An Inventor's Passion

MannKind, based in Valencia, Calif., is run by Alfred E. Mann, a highly successful aerospace and medical device entrepreneur still very active at age 88. MiniMed, a company he started that made insulin pumps for diabetics, was sold to Medtronic for about $3 billion in 2001. Mr. Mann also started companies that developed pacemakers and cochlear implants.

Developing inhaled insulin, however, has been his passion. 

“Diabetes is a major health problem in the United States,” Mann said after an FDA advisory panel gave preliminary approval to Afrezza in April 2014, “and we are committed to bring Afrezza to the many patients who might benefit from this novel product.”

Mann's commitment took the form of spending about $2.3 billion of his personal fortune on research and development of the product.

How Well Does Afrezza Work?

The studies submitted to the FDA review panel were summarized as:

"Efficacy and safety data came from studies involving a total of 3017 patients, including 1026 with type 1 and 1991 with type 2 diabetes. At 24 weeks, Afrezza reduced HbA1c levels by the prespecified end point of 0.4 percentage points in both groups. Hemoglobin A1c reduction was inferior to that of insulin aspart among type 1 patients but significantly superior to placebo among type 2 patients who were also taking oral glucose-lowering medications."

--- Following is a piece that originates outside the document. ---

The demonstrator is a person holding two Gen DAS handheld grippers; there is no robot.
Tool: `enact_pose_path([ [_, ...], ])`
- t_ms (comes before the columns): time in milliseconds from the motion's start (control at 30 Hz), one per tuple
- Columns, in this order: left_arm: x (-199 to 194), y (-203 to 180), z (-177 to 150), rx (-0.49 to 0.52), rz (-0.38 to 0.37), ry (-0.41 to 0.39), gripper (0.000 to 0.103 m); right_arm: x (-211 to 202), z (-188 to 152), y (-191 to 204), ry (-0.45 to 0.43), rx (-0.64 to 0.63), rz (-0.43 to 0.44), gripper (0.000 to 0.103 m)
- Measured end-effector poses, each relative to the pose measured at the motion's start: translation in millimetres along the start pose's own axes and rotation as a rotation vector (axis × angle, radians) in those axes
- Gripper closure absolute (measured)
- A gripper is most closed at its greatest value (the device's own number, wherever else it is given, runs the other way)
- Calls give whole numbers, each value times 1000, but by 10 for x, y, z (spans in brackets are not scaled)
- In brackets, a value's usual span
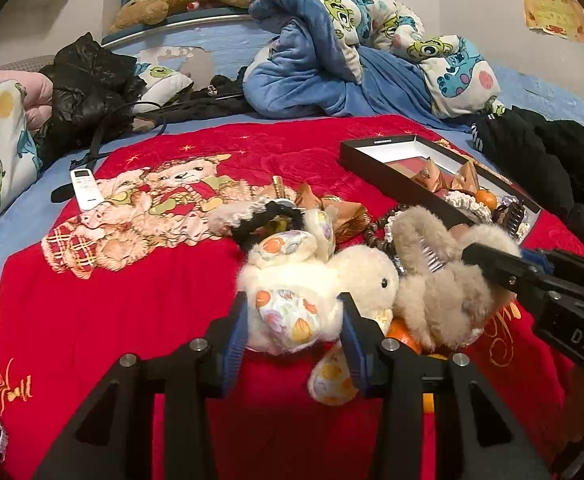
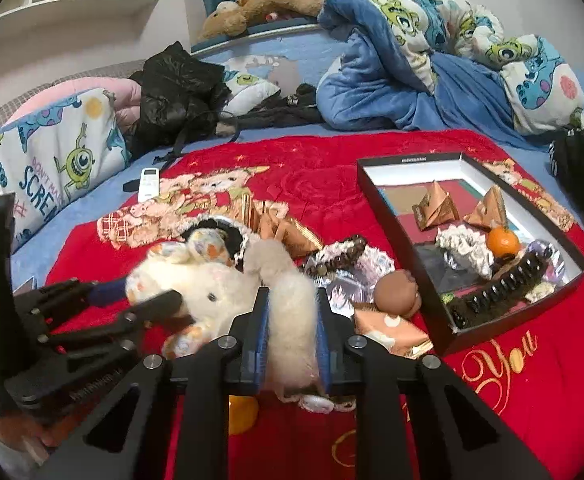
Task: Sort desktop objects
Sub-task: 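Carry the bunny plush in the left tool while the right tool carries the fluffy plush toward the black box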
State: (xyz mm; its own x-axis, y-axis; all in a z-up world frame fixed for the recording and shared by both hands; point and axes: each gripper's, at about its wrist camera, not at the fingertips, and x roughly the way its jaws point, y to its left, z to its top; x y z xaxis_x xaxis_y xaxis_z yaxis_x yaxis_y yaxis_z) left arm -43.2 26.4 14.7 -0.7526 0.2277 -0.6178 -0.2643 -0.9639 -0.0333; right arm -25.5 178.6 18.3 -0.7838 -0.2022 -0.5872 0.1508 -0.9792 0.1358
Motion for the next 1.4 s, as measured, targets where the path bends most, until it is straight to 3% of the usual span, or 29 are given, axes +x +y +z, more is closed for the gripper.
enact_pose_path([
  [233, -32, 100, -47, -24, -3, 18, 59, 160, -22, -143, 61, 102, 56, 73],
  [400, -22, 152, -97, -22, -3, 32, 59, 286, -13, -144, 79, 116, 65, 61],
  [500, 6, 190, -125, -33, -8, 43, 59, 343, -11, -178, 79, 147, 54, 60],
  [600, -1, 204, -126, -39, -14, 42, 59, 400, 1, -176, 76, 144, 36, 68],
  [633, -5, 206, -126, -40, -14, 41, 59, 409, 6, -157, 73, 129, 35, 79],
  [700, -14, 211, -128, -43, -14, 40, 59, 411, 18, -115, 70, 106, 52, 88],
  [1400, -603, 479, -119, -101, 16, -49, 59, -81, 72, 83, -69, 21, 28, 88],
])
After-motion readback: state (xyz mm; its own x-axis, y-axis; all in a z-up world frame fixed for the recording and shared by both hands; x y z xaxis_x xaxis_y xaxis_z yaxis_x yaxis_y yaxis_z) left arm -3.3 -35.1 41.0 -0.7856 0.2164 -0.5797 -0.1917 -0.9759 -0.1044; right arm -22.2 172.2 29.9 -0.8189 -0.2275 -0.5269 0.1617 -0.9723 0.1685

What does that mean in plain English?

Afrezza was tested on an unusually large number of volunteers, twice the number needed for making sure the results weren't a statistical fluke. It is not a cure-all for diabetes.

The benefits for using Afrezza are comparable to "adding a pill" for type 2 diabetics. It's not as good as injected Novolog for type 1 diabetics, but it's "better than nothing" for type 2 diabetics.